** Opening GIVEN DATA block **

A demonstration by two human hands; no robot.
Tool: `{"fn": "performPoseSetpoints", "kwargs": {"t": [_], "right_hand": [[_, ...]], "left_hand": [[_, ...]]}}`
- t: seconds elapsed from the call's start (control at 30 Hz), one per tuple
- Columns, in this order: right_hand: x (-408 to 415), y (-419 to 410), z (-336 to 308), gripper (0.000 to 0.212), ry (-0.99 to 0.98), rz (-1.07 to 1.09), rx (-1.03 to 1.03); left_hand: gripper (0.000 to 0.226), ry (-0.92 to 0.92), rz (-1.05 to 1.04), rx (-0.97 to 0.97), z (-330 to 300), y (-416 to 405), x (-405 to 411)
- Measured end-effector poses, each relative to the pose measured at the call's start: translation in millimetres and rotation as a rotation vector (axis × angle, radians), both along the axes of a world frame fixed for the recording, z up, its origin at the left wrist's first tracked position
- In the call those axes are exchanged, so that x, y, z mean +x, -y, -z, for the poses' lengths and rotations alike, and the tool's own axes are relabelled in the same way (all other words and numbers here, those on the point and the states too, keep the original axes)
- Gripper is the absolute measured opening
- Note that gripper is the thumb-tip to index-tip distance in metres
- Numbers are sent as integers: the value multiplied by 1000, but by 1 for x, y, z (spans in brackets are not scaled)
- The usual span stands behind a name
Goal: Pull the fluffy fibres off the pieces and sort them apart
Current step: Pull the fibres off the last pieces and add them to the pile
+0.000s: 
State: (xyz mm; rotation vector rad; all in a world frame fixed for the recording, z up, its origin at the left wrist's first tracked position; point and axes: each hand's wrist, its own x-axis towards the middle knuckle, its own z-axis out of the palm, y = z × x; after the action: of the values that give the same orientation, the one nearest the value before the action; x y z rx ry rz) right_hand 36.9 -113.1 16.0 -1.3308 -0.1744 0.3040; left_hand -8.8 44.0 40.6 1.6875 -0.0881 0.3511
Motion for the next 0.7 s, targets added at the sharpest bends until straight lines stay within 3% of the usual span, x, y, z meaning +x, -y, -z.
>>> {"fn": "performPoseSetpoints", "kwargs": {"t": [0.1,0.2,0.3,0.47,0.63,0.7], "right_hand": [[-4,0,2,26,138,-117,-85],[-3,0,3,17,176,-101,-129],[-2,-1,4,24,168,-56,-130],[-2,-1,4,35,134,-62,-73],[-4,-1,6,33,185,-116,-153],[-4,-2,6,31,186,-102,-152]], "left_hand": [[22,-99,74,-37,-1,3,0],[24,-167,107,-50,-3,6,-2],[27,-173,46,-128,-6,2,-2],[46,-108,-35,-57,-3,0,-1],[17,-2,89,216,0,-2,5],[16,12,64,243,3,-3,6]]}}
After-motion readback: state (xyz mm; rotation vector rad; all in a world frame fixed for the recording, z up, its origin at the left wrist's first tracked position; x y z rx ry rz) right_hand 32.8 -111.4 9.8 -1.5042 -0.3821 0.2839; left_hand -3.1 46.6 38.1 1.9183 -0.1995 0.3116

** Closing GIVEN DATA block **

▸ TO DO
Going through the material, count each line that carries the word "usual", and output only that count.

▸ ANSWER TO THE PROBLEM
2